In this article we will explore how the Apollonian and the Dionysian manifest, especially in art.
The Apollonian
If you've ever studied Greco-Roman mythology, you'll recall that each god/goddess of the pantheon was usually the "god of such and such". Demeter/Ceres is the goddess of agriculture, Ares/Mars the god of war, Aphrodite/Venus the goddess of love, and so on. Usually these gods also had other things over which they lorded as well, such as with Athena/Minerva being goddess both of wisdom and of war. There was overlap between godly duties, such that there were no solid lines of demarcation about which gods and goddesses stood as the head bureaucrats over exactly which fields, but some generalities held sway. In the case of Apollo, this type of multi-purpose god was exaggerated to the hilt, as he was no less than the "god of light and the sun; truth and prophecy; archery; medicine and healing; music, poetry, and the arts; and more". http://en.wikipedia.org/wiki/Apollo.
For our purposes here (loosely from Nietzsche) it's the sun/light/truth/clarity, healing and especially the plastic arts that are emphasized.

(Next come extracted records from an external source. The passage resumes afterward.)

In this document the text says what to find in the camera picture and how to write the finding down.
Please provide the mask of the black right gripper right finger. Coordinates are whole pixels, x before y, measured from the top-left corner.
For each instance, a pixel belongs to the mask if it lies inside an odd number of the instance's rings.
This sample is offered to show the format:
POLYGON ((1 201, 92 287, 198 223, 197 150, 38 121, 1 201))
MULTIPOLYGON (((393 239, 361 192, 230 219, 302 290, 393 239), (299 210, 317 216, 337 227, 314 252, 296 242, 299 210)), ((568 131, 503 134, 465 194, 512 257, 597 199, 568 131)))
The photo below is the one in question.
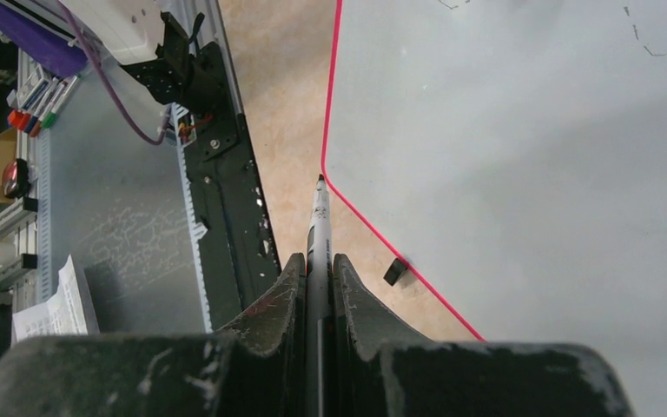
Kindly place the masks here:
POLYGON ((434 341, 333 259, 342 416, 630 416, 611 365, 576 344, 434 341))

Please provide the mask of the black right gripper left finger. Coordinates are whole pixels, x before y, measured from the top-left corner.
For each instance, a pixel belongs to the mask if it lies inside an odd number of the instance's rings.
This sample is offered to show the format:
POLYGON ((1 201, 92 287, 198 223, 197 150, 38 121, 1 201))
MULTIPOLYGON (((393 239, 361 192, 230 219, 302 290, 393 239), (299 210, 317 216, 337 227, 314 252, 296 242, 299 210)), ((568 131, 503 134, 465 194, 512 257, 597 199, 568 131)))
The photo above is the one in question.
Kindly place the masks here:
POLYGON ((0 416, 302 416, 302 254, 211 334, 41 336, 0 360, 0 416))

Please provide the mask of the white whiteboard marker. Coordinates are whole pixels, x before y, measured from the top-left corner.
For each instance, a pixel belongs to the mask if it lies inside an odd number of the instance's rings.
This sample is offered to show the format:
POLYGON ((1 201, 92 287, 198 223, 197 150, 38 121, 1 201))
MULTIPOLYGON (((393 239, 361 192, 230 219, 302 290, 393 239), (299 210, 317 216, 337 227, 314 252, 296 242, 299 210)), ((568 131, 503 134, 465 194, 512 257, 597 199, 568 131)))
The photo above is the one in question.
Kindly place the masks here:
POLYGON ((328 360, 332 317, 330 202, 324 175, 315 183, 306 254, 306 415, 327 416, 328 360))

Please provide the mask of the pink framed whiteboard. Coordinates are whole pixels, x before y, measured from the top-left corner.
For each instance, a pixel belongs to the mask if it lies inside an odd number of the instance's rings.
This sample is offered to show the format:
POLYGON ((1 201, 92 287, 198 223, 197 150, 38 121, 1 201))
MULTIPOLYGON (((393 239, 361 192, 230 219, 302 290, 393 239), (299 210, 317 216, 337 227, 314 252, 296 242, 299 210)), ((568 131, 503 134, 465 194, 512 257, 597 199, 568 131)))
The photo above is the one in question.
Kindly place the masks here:
POLYGON ((340 1, 321 165, 475 337, 667 416, 667 1, 340 1))

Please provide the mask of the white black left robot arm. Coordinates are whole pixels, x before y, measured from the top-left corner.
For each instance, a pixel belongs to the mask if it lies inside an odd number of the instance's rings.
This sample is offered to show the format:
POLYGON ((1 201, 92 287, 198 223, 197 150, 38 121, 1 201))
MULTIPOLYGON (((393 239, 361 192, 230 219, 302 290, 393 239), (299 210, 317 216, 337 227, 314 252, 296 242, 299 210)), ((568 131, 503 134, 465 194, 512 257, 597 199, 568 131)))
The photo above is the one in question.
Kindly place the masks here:
MULTIPOLYGON (((68 21, 80 20, 119 63, 163 104, 208 108, 218 82, 190 52, 187 32, 153 1, 61 1, 68 21)), ((81 70, 88 55, 0 1, 0 31, 60 77, 81 70)))

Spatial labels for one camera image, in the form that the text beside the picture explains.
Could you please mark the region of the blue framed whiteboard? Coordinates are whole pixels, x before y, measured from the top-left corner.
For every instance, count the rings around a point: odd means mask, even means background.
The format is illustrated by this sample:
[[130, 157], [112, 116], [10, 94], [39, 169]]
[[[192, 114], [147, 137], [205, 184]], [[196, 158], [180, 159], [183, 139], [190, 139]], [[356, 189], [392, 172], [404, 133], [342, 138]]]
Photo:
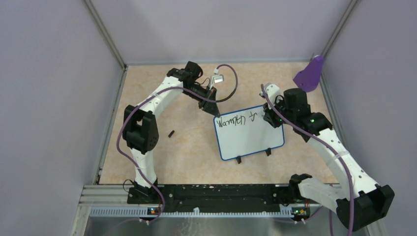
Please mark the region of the blue framed whiteboard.
[[284, 128], [273, 128], [264, 120], [262, 105], [222, 114], [213, 118], [220, 158], [239, 157], [280, 148], [285, 144]]

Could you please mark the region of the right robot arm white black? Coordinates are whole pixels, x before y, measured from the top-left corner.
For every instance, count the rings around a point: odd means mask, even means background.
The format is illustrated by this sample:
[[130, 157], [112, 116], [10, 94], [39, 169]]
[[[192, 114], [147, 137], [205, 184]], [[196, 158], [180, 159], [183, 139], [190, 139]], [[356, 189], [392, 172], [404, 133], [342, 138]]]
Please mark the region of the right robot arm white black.
[[261, 85], [264, 120], [274, 128], [287, 124], [321, 156], [340, 184], [324, 184], [309, 174], [290, 178], [288, 195], [295, 203], [313, 200], [334, 212], [352, 235], [384, 218], [395, 193], [381, 186], [355, 161], [339, 140], [330, 121], [322, 113], [311, 111], [306, 92], [300, 88], [284, 92], [274, 84]]

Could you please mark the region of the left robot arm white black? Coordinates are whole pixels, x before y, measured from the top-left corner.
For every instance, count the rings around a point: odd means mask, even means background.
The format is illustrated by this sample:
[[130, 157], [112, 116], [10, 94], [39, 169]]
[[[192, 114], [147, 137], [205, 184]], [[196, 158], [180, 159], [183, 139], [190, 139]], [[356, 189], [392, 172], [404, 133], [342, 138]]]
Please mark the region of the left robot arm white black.
[[136, 166], [134, 189], [145, 203], [157, 199], [155, 187], [157, 177], [153, 165], [153, 149], [156, 147], [159, 132], [157, 118], [163, 110], [180, 94], [198, 101], [199, 109], [220, 116], [216, 104], [216, 88], [203, 87], [197, 79], [203, 75], [202, 68], [189, 61], [185, 68], [168, 71], [162, 83], [141, 103], [128, 105], [124, 110], [124, 122], [120, 138], [130, 148]]

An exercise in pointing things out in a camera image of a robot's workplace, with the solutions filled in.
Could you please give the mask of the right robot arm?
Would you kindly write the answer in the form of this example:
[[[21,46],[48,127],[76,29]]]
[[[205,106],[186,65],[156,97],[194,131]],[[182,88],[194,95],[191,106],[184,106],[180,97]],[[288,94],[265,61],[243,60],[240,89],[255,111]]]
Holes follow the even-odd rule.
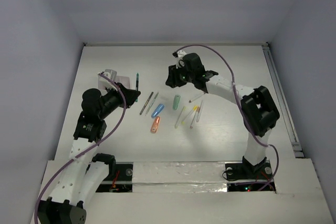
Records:
[[[238,106],[248,131],[247,148],[241,171],[248,178],[258,175],[266,162],[266,148],[271,130],[280,113],[269,90],[260,86],[238,85],[213,70],[206,70],[198,54],[183,50],[173,53],[176,64],[169,66],[166,85],[171,88],[192,83],[198,90],[216,95]]]

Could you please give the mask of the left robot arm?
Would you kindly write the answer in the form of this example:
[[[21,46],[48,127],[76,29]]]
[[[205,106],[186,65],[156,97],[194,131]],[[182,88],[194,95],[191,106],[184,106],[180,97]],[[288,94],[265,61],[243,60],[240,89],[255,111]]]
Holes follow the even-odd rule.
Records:
[[[52,177],[57,180],[47,199],[38,198],[35,223],[85,223],[85,207],[104,179],[115,178],[116,159],[98,153],[102,139],[106,139],[105,118],[115,109],[126,110],[141,92],[121,83],[102,94],[91,88],[82,95],[79,115],[68,162]]]

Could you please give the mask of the green ink pen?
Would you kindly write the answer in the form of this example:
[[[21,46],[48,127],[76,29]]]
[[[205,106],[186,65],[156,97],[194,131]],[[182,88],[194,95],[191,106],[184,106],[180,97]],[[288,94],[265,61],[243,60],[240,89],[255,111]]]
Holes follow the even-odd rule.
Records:
[[[139,73],[136,73],[136,85],[135,89],[138,91],[139,90]]]

In terms of the Apollonian/Dionysian distinction today, the Apollonian is more what we might call "left brained" - it is more about the words than about the music, more about the organized and the rigid than about the wild and the fluid.
So in the arts (and to an extent in society and person-hood), the processes concerned with refinement, reason/rationality, division, ordering, clarity, form/the formal, structure, law, light/enlightenment, and logic broadly understood are what we mean by the Apollonian elements. In terms of Freud, we might postulate the Apollonian as partaking of superego and ego.
The Dionysian
The Dionysian is about the irrational or at least the non-rational. Dionysus is the god of what today we might summarize in the phrase "wine, women, and song", and indeed the modern day Dionysus, Jim Morrison, was a fan of Nietzsche's "Birth of Tragedy". Raw, dynamic, undifferentiated, amorphous, en masse, wild, orgiastic, drunken, horny, unfettered, uninhibited, "earthy", animal, pre-reflective - such are just a few adjectives we might apply to the Dionysian in art and life. In terms of Freud, we might postulate the Dionysian as partaking of id and libido.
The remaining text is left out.